L'Explication Prémisse
Le « porte‑fort » est un engagement par lequel quelqu'un (le promettant) garantit qu'un tiers fera ou validera un acte. Si le tiers accomplit bien ce qui a été promis, le promettant n'a plus d'obligation vis‑à‑vis du bénéficiaire. Si le tiers ne s'exécute pas, le promettant peut être condamné à réparer le préjudice (dommages et intérêts). Si le porte‑fort porte non pas sur une future prestation mais sur la ratification d'un engagement déjà pris par un tiers sans pouvoir, cette ratification vaut comme si elle avait été faite dès la date du porte‑fort (effet rétroactif).
Vous vendez un canapé à une amie et elle vous dit : « Mon colocataire te paiera la semaine prochaine, je te le promets. » Si le colocataire paie bien la semaine suivante, vous ne pouvez plus réclamer le paiement à votre amie. Si le colocataire ne paie pas, vous pouvez demander des dommages et intérêts à celle qui vous a fait la promesse. Autre cas : quelqu’un signe un contrat au nom d’une société sans en avoir le pouvoir ; le dirigeant écrit ensuite qu’il ratifie cet engagement (porte‑fort). Le contrat est alors considéré comme valable depuis la date où la personne non autorisée l’a signé.
- Définition : le porte‑fort est la promesse que fera (ou a ratifié) un fait par un tiers.

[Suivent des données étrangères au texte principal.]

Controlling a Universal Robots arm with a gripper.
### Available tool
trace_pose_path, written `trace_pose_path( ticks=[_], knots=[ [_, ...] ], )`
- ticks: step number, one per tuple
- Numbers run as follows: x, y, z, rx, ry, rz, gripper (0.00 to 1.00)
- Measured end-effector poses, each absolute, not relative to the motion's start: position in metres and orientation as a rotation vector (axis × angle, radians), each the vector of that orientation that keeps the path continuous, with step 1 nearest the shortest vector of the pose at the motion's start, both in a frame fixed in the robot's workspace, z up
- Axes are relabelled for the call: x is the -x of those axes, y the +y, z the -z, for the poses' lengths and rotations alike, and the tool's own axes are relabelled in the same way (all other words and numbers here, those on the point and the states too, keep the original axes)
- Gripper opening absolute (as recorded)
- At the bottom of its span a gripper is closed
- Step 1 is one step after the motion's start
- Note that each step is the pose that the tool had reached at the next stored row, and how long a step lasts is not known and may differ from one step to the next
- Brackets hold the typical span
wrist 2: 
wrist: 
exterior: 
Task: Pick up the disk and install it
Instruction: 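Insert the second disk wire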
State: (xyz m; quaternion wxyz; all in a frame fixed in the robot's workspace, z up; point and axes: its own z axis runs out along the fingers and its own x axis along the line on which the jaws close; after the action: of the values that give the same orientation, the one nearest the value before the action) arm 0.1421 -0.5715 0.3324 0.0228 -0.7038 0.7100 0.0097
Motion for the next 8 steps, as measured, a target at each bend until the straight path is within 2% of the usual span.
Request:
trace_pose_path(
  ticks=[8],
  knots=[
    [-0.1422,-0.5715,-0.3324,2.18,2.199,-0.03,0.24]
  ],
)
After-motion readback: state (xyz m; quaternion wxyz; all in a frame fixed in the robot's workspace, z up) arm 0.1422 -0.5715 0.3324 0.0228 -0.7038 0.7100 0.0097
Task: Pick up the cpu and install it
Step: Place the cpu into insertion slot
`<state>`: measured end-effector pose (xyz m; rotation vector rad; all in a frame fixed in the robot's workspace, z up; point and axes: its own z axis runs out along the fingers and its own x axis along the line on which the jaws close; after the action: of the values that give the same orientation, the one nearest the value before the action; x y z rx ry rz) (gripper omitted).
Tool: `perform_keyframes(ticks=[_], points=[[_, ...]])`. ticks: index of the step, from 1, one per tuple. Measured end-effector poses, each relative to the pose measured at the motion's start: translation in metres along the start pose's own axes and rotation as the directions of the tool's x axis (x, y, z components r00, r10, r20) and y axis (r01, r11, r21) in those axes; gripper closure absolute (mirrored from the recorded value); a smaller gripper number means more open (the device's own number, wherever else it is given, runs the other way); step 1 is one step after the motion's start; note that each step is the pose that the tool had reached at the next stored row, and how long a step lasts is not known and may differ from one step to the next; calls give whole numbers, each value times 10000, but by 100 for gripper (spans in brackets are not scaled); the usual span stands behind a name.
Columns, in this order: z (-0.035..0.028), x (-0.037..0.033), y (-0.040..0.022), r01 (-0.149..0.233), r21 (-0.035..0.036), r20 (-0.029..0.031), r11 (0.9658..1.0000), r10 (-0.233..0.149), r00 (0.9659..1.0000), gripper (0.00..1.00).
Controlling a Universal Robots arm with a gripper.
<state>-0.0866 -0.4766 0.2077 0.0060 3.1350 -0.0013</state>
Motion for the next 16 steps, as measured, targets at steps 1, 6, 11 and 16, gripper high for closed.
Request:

- Effet libératoire : si le tiers exécute l’obligation, le promettant est libéré.
- Responsabilité : si le tiers n’exécute pas, le promettant peut être condamné à des dommages et intérêts.
- Ratification : lorsque le porte‑fort porte sur la ratification d’un engagement, la ratification produit un effet rétroactif à la date du porte‑fort.
- Obligation indépendante : l’engagement du promettant est autonome — il répond envers le bénéficiaire si le tiers manque à sa promesse.
- Différence avec la caution : la caution s’engage à payer si le débiteur n’y arrive pas, tandis que le porte‑fort promet que le tiers fera lui‑même l’acte ou le confirmera.